Do you have damaged credit? Don’t worry: with time and effort you can turn things around.
You’re not alone in that. With the cost of living skyrocketing and salaries not necessarily keeping up with that, you might have run into some trouble that affected your credit.
But the good news is is that you can turn damaged credit around!
Make a budget. Write out how much money you have coming in and write out how much money you have going out for bills each month (i.e. rent, car insurance, utilities, automatic payments, etc.) Be sure to include some money for less common expenses, too, like car maintenance. This way, you start building up a little fund for those expenses that don’t come up so often. Lastly, include money for things like coffee, meals out, and other non-essential spending. The more you can list and account for, the more likely you’ll be to stick to your budget.
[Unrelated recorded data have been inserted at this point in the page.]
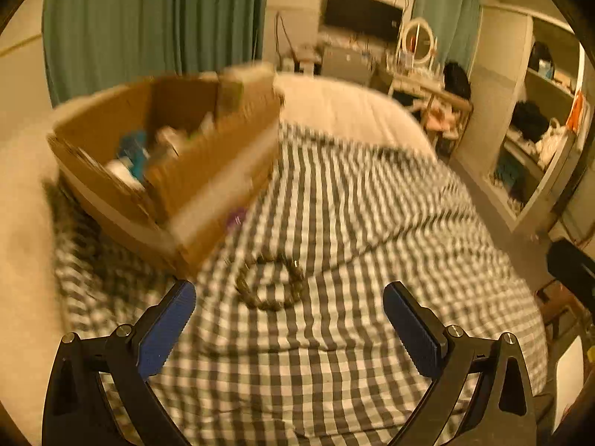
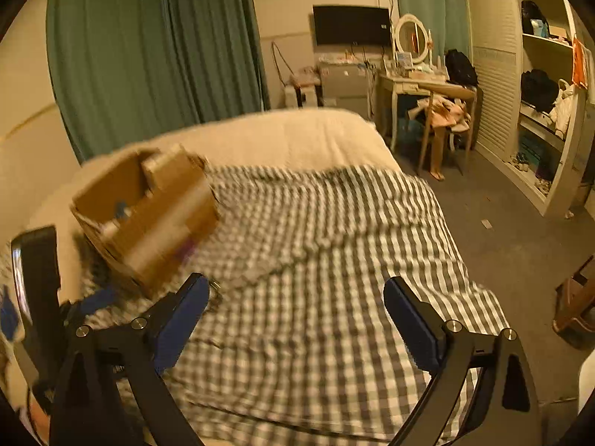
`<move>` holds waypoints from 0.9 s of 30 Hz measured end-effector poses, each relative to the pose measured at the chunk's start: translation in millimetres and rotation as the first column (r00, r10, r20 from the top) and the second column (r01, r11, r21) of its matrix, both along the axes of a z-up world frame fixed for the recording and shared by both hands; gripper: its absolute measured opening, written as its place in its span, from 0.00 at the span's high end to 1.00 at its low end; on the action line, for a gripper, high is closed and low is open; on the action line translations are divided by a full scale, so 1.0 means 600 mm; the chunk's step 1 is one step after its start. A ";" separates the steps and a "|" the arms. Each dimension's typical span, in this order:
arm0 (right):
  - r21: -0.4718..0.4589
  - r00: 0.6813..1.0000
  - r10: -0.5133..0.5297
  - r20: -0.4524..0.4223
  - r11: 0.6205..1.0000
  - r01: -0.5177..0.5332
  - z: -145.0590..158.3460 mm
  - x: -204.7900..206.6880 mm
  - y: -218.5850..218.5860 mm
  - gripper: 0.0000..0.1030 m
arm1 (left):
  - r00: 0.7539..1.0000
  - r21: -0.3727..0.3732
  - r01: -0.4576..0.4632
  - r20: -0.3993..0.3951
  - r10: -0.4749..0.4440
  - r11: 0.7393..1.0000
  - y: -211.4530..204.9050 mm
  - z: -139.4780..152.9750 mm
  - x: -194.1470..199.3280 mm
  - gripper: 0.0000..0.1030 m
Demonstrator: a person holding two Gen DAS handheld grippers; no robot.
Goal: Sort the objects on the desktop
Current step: 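Withdraw both tools and grasp the dark bead bracelet with the left tool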
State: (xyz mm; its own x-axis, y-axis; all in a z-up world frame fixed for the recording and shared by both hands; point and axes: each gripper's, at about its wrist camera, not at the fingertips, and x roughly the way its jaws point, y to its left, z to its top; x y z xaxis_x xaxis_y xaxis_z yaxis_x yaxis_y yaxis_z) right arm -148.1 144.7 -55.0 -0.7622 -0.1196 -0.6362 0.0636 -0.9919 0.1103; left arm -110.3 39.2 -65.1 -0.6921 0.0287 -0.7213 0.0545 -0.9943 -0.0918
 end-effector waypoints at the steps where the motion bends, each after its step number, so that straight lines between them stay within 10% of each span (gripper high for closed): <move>1: 0.002 1.000 -0.002 0.018 1.000 0.002 -0.018 -0.007 0.004 0.07 | 1.000 -0.004 -0.024 0.013 0.024 1.000 -0.001 -0.020 -0.011 0.00; 14: -0.064 0.991 0.000 0.131 0.998 0.008 -0.183 -0.148 -0.016 0.07 | 0.968 0.089 -0.152 0.217 0.130 0.984 -0.035 -0.153 -0.126 0.00; 22: -0.153 0.987 0.023 0.157 0.988 0.001 -0.232 -0.177 -0.021 0.07 | 0.969 -0.030 -0.148 0.195 0.151 0.989 -0.014 -0.183 -0.160 0.00; 25: -0.179 0.987 0.002 0.160 0.983 0.027 -0.233 -0.173 -0.012 0.07 | 0.976 -0.077 -0.103 0.182 0.115 0.992 -0.006 -0.173 -0.154 0.25; 27: -0.175 0.988 -0.017 0.151 0.984 0.043 -0.227 -0.167 -0.009 0.07 | 0.979 -0.051 -0.089 0.177 0.097 0.995 -0.008 -0.163 -0.142 0.68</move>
State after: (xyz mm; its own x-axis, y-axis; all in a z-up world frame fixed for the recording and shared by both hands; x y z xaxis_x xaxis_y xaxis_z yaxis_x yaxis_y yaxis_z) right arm -248.1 139.4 -190.9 -0.6662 -0.2191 -0.7129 0.0039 -0.9569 0.2904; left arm -195.6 34.5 -162.7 -0.5496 -0.0633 -0.8330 0.1585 -0.9869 -0.0296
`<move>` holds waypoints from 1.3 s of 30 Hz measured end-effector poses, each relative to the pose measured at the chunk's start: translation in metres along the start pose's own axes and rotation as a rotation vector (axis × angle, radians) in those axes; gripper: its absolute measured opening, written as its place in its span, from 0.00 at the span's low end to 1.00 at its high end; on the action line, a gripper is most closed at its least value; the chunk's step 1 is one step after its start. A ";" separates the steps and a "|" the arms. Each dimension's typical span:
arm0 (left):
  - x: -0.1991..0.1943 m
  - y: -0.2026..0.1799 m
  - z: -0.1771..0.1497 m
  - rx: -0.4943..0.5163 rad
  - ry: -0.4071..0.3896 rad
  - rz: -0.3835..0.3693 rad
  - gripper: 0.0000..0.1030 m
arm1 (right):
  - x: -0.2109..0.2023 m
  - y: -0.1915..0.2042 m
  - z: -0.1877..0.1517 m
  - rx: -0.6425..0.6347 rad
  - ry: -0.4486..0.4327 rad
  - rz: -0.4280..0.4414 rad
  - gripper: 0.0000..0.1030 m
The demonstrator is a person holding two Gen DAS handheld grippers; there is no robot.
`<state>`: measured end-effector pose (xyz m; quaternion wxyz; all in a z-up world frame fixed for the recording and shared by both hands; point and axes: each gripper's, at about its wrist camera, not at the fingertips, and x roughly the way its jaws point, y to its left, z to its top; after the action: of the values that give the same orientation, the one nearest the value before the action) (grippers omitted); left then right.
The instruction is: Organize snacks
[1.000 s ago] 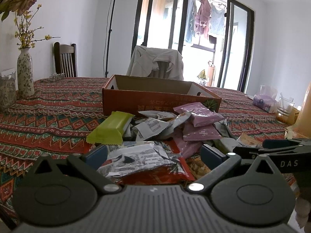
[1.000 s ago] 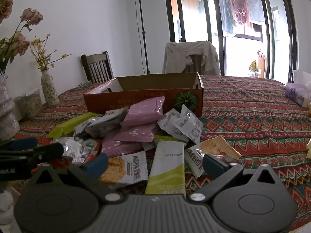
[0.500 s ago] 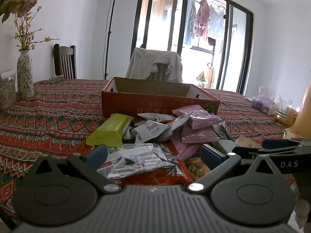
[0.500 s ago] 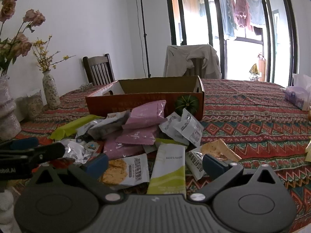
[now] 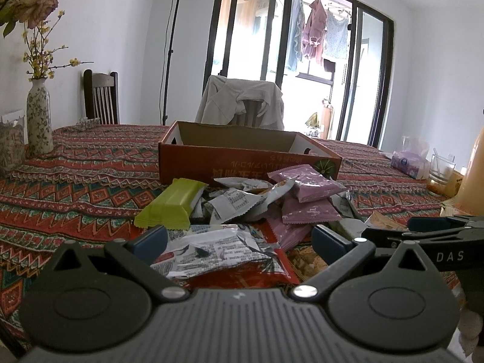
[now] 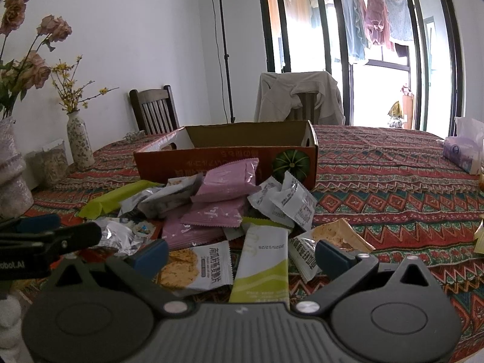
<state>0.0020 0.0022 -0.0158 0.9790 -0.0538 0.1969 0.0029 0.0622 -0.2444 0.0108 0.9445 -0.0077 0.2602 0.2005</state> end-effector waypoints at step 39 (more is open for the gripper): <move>0.005 0.002 -0.004 -0.004 0.005 0.020 1.00 | 0.008 -0.012 -0.002 0.031 0.024 -0.074 0.91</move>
<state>0.0053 0.0039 -0.0221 0.9782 -0.0538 0.1999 0.0131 0.0727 -0.2530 0.0042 0.9481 -0.0049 0.2740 0.1611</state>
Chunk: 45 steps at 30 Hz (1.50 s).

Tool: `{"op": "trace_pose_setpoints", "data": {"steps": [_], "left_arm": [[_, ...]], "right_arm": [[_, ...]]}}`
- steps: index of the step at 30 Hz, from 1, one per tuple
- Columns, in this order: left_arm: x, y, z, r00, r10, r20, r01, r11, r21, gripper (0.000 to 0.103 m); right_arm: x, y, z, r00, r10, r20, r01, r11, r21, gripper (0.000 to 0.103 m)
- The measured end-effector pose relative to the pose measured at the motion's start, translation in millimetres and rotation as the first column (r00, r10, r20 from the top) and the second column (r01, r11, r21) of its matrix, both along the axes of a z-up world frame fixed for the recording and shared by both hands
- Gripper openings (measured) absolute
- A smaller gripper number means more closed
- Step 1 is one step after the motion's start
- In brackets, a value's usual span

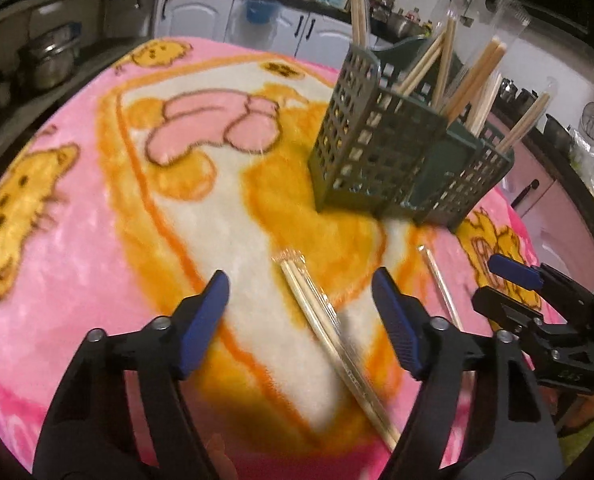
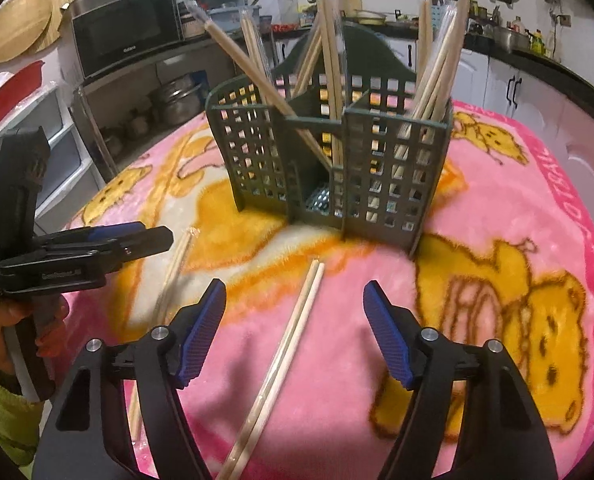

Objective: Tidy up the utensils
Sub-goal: 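Lower both tools to the loose chopsticks and close each on one, then lift both held chopsticks upright and carry them above the green basket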

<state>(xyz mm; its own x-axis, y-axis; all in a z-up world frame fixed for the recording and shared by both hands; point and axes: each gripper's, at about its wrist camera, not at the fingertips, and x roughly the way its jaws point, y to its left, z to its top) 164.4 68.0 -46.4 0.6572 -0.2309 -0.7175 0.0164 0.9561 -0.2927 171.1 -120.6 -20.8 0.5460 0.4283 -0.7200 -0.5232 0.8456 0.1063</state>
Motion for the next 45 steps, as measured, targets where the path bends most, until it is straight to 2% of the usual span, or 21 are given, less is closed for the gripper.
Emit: {"op": "trace_pose_setpoints", "data": {"steps": [3,5,11,16,22,24,29,32,35,45], "left_arm": [[6.3,-2.3,-8.9,0.999,-0.028,-0.029,0.026,0.999,-0.04,0.051],[11.8,-2.6,-15.9,0.998,-0.032,-0.055,0.029,0.998,-0.056,0.051],[20.0,-6.1,-17.6,0.998,-0.023,-0.06,0.021,0.999,-0.034,0.049],[28.4,-6.5,-17.5,0.998,-0.014,-0.064,0.014,1.0,0.0,0.038],[40.5,-3.7,-18.3,0.997,0.012,-0.072,-0.008,0.999,0.053,0.016],[43.0,-3.6,-18.3,0.997,0.013,-0.074,-0.008,0.998,0.064,0.013],[45.7,-0.1,-16.1,0.997,0.011,-0.076,-0.007,0.998,0.056,0.006],[43.4,0.4,-9.1,0.998,0.002,-0.059,0.0,1.0,0.027,0.005],[36.8,-4.1,4.2,1.0,-0.01,-0.018,0.011,1.0,0.028,0.005],[8.6,-22.0,66.6,0.989,-0.061,0.138,0.059,0.998,0.018,0.003]], "right_arm": [[7.6,5.7,-8.6,1.0,0.006,-0.029,-0.006,1.0,-0.019,0.061],[13.3,9.2,-13.1,0.999,0.005,-0.049,-0.006,1.0,-0.027,0.06],[31.9,18.8,-22.3,0.996,-0.01,-0.09,0.005,0.998,-0.06,0.057],[44.6,25.1,-32.8,0.991,-0.033,-0.126,0.023,0.997,-0.08,0.052],[46.7,28.2,-34.0,0.994,-0.04,-0.103,0.029,0.994,-0.106,0.032],[47.4,27.8,-33.7,0.994,-0.042,-0.1,0.032,0.994,-0.1,0.019],[47.7,19.6,-28.2,0.992,-0.044,-0.115,0.037,0.998,-0.057,0.01],[43.7,14.0,-19.5,0.993,-0.035,-0.109,0.032,0.999,-0.022,0.009],[36.1,10.7,-7.7,0.996,-0.017,-0.087,0.018,1.0,0.014,0.009],[3.9,-6.6,43.5,0.999,0.011,0.045,-0.016,0.993,0.118,0.007]]}}
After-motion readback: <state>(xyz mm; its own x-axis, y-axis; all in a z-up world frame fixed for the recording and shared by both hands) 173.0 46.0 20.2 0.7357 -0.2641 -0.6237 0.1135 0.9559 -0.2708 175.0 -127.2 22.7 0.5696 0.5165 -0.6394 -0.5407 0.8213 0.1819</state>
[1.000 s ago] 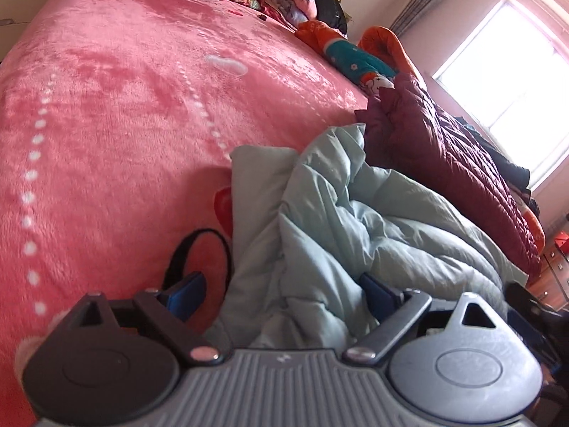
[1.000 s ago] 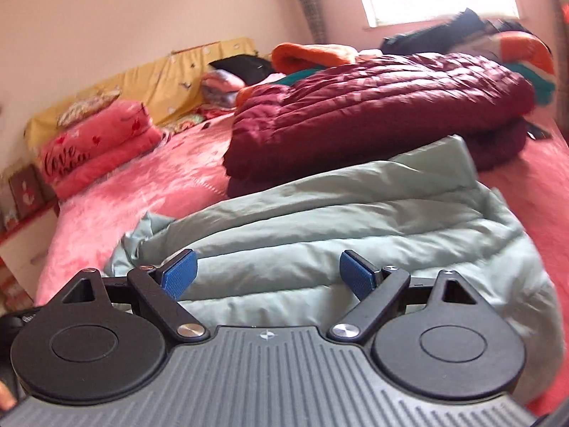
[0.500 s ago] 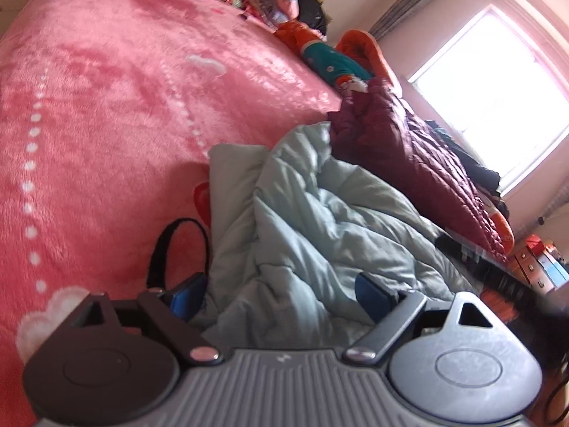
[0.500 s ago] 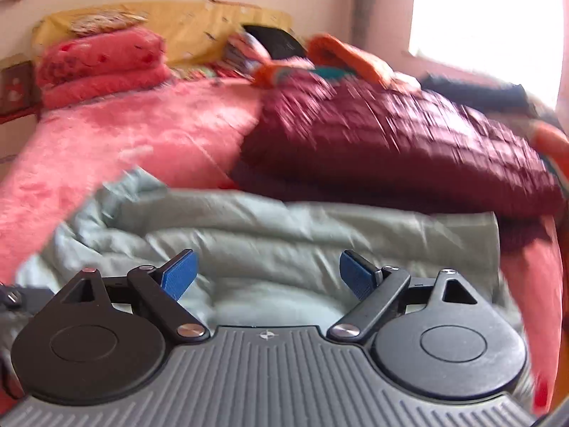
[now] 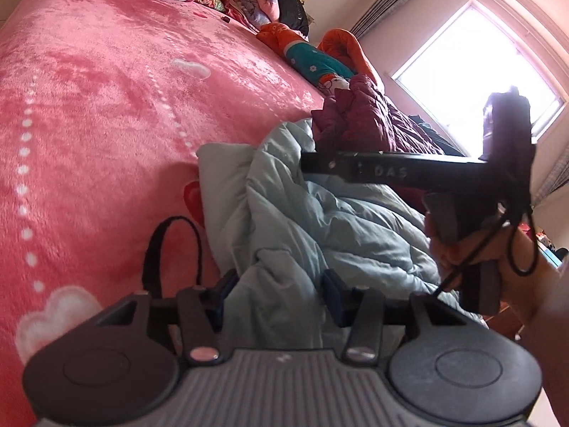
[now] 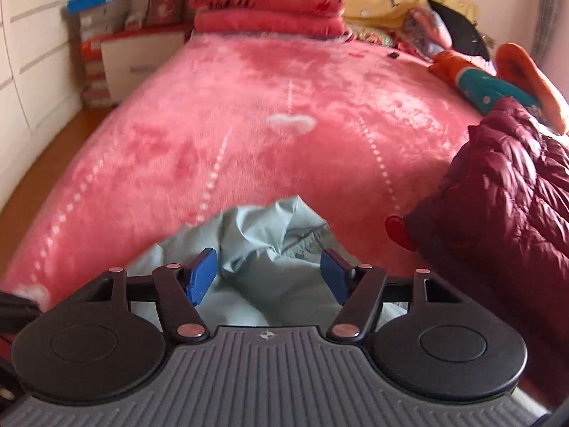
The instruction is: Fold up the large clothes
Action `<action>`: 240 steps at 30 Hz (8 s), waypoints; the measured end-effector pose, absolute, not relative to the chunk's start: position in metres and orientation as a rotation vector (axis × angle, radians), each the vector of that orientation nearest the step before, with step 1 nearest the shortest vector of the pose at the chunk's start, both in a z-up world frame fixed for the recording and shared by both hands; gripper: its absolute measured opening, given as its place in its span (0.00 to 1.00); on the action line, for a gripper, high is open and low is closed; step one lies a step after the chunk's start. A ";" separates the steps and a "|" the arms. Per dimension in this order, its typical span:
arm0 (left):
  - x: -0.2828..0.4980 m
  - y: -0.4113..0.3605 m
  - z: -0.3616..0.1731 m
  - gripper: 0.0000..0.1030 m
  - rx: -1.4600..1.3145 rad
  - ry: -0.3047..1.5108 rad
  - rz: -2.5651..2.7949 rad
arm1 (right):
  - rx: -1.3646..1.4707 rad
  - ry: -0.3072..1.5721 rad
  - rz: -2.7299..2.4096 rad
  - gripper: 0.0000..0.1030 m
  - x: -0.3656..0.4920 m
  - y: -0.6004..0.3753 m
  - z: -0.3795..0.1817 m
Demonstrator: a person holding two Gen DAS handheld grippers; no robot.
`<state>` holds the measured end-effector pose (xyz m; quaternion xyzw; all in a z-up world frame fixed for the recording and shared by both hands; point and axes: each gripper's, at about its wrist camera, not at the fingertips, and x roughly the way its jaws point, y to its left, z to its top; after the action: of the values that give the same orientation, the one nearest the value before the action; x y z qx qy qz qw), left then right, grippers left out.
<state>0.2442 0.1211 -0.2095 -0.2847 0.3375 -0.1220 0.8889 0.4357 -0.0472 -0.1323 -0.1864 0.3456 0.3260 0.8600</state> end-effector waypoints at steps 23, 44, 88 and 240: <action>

After you’ve got everything written out, try to minimize your non-essential spending. The trick here is that you don’t cut everything. If you do, you’ll break your budget without getting very far. Lastly, track your spending. Every dollar that comes in and goes out should be recorded, either in a notebook or in an app.
Now that you’ve got a good understanding of how your money is working for you, you need to take a look at your credit score and history. Companies like Equifax and TransUnion will give you a complete breakdown of your credit history and provide you with a credit score. Ideally, you want your score to be above the 700 mark. Paying things on time and not going over limits are good moves to help make positive changes to your score. Pay attention to any accounts that are past due or have been sent to collections. Clear those out ASAP and start freshening up your report.
Now, go back to your budget, and include money to start repaying your debt. In order to qualify for any kind of financing from the banks, they’ll look at what’s called your “debt-to-income ratio,” which means that only a certain amount of your income can go towards repaying debt. Ideally, you want to be debt-free, but if that’s not a possibility, then you want to get it as low as possible. So, start putting money towards your highest interest debts or past-due debts first and start to bring those balances down.
Final tips? Don’t open any new accounts unless you absolutely have to as opening new accounts can act as a red flag for lenders. Try not to use your credit cards to make purchases, but instead, use the cash you’ve set aside in your budget. Finally, pay off your debts instead of moving it around to other accounts or into a new account.